Take the records below and print them verbatim up to and including the line that carries "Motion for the".

Input for this task:
------

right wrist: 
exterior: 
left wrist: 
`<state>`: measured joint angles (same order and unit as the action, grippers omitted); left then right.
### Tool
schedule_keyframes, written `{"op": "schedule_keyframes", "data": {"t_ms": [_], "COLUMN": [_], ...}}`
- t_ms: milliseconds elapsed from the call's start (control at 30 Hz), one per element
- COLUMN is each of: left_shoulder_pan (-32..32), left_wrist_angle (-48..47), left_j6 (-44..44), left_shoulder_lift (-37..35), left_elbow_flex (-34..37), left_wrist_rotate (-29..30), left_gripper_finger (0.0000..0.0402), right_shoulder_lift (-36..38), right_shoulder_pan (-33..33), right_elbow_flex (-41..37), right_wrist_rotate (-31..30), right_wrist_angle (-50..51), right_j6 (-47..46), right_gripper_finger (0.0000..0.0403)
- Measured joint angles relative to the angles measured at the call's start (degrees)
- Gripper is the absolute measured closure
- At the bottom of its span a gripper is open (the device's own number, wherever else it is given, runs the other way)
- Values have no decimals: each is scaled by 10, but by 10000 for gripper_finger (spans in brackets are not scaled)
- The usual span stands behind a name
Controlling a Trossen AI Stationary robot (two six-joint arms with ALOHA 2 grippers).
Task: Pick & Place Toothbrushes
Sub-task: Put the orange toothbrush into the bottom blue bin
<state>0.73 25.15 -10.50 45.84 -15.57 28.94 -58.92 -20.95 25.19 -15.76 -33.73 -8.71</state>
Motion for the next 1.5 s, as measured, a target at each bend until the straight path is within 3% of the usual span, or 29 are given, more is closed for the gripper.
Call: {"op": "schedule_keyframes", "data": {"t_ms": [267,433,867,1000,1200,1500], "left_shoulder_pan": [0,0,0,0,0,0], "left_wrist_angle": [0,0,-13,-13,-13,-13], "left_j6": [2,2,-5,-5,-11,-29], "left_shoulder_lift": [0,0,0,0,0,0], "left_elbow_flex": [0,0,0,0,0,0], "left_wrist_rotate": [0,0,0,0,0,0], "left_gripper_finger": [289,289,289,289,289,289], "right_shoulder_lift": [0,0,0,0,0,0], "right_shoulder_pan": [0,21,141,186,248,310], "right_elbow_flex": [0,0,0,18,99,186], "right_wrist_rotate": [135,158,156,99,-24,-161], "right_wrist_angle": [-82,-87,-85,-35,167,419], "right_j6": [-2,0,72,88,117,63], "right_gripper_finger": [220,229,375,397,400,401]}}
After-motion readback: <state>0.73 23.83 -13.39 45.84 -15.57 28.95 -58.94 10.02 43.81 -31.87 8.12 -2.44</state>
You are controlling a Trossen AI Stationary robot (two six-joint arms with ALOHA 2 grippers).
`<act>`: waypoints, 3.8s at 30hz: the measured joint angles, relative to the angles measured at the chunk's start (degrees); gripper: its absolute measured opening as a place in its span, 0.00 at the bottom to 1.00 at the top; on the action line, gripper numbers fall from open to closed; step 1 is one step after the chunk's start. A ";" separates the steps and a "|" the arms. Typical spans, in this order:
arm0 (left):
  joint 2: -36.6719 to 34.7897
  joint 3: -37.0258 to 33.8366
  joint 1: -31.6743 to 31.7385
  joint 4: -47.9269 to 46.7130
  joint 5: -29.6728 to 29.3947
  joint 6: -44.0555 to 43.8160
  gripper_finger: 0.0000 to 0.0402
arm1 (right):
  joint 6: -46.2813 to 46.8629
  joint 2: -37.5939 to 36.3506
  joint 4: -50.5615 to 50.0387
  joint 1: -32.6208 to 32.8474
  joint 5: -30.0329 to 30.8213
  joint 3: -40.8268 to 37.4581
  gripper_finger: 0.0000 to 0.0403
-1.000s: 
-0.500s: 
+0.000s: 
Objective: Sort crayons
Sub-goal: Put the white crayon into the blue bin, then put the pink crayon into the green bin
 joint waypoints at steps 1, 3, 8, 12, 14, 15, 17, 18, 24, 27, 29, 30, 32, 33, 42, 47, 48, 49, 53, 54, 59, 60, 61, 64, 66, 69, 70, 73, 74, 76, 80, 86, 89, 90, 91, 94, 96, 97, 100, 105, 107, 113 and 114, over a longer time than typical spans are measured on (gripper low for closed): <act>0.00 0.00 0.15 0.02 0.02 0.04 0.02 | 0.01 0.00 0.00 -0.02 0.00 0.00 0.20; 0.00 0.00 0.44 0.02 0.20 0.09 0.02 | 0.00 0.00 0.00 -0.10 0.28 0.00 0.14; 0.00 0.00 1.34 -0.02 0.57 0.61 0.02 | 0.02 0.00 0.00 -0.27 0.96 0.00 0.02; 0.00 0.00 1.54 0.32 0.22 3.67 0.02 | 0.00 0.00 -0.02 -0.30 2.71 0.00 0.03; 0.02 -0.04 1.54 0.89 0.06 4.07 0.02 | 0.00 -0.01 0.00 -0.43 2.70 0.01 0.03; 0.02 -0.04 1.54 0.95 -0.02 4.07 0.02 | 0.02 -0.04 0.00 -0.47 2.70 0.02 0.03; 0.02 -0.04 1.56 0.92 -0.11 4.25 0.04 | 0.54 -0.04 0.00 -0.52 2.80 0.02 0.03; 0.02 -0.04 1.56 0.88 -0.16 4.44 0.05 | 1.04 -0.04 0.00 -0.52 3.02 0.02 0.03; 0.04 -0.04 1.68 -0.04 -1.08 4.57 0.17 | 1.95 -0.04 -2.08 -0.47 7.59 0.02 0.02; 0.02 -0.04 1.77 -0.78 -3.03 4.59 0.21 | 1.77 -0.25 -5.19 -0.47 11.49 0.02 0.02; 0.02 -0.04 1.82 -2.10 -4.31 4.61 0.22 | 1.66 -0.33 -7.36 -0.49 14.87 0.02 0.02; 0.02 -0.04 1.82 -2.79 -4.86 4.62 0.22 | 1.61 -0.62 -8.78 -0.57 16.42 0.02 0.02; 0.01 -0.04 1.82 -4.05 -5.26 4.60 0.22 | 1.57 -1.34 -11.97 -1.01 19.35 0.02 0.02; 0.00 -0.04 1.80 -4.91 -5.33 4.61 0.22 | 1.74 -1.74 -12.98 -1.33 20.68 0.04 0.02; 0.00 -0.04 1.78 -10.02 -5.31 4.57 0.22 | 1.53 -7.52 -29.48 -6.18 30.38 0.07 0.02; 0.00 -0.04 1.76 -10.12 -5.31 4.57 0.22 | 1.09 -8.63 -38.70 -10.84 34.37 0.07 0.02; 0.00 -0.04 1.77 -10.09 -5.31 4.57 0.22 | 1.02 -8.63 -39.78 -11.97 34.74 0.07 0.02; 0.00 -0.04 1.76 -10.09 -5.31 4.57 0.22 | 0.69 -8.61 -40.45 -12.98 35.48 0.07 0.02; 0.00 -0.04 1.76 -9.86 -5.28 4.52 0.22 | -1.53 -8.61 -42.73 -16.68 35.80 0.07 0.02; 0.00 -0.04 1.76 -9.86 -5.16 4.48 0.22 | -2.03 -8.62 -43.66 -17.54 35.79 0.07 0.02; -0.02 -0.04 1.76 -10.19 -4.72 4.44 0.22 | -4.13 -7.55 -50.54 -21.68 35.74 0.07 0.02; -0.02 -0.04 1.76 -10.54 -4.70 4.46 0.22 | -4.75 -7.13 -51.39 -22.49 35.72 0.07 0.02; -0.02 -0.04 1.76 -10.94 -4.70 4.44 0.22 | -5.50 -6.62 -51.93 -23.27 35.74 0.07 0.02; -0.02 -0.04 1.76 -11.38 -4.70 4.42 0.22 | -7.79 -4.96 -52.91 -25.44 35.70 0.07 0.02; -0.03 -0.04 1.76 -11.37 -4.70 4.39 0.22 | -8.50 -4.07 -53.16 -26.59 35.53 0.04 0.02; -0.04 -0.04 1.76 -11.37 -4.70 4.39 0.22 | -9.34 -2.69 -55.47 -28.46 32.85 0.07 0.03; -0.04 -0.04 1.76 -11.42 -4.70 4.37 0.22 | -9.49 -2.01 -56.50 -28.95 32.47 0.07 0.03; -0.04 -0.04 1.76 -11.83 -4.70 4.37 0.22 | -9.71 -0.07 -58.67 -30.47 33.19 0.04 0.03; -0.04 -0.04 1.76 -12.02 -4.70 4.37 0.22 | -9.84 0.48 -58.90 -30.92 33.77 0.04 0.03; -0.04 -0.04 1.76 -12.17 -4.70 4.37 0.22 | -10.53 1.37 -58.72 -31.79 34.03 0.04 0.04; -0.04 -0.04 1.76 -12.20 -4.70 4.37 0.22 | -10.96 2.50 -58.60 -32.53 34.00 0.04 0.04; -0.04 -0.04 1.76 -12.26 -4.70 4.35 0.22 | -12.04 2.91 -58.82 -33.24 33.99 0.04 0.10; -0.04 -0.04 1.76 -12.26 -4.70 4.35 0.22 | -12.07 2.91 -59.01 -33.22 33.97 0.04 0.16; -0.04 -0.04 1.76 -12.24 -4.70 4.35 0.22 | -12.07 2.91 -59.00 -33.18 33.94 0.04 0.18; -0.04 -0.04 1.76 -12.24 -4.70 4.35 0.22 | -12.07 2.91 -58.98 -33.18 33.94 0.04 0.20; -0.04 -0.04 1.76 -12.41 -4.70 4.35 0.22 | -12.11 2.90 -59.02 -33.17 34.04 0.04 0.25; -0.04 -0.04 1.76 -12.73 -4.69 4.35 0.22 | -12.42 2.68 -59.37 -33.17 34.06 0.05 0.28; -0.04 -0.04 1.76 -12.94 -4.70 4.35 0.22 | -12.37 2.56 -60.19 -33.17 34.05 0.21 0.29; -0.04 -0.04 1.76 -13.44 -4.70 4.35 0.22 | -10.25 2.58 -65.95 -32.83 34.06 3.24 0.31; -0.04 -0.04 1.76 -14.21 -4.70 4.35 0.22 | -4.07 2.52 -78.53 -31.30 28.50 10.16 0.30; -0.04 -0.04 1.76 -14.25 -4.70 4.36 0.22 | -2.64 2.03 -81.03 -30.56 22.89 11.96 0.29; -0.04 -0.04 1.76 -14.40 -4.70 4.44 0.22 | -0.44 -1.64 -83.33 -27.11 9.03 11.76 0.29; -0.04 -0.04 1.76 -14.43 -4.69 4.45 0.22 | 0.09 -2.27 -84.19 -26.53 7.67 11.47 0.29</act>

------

Answer box:
right wrist: 
exterior: 
left wrist: 
`<state>`: measured joint angles (same order and unit as the action, grippers omitted); left then right.
### Tool
schedule_keyframes, written `{"op": "schedule_keyframes", "data": {"t_ms": [_], "COLUMN": [_], ...}}`
- t_ms: milliseconds elapsed from the call's start (control at 30 Hz), one per element
- COLUMN is each of: left_shoulder_pan (-32..32), left_wrist_angle (-48..47), left_j6 (-44..44), left_shoulder_lift (-37..35), left_elbow_flex (-34..37), left_wrist_rotate (-29..30), left_gripper_finger (0.0000..0.0402), right_shoulder_lift (-36..38), right_shoulder_pan (-33..33), right_elbow_flex (-41..37), right_wrist_rotate (-31..30), right_wrist_angle (-50..51), right_j6 (-47..46), right_gripper_finger (0.0000..0.0403)
- Measured joint angles relative to the angles measured at the call's start (degrees)
- Gripper is the absolute measured closure
- At the bottom of its span a gripper is open (the device's own number, wherever else it is given, runs the other way)
- Values have no decimals: each is scaled by 10, but by 10000 for gripper_finger (spans in brackets are not scaled)
- The usual span stands behind a name
Controlling a Trossen AI Stationary robot (two six-joint arms with ALOHA 2 grippers).
Task: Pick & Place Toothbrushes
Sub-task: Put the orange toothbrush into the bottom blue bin
<state>0.73 25.15 -10.50 45.84 -15.57 28.94 -58.92 -20.95 25.19 -15.76 -33.73 -8.71</state>
Motion for the next 1.5 s, as measured, a target at each bend until the straight path is within 3% of the usual span, or 29 are given, more is closed for the gripper.

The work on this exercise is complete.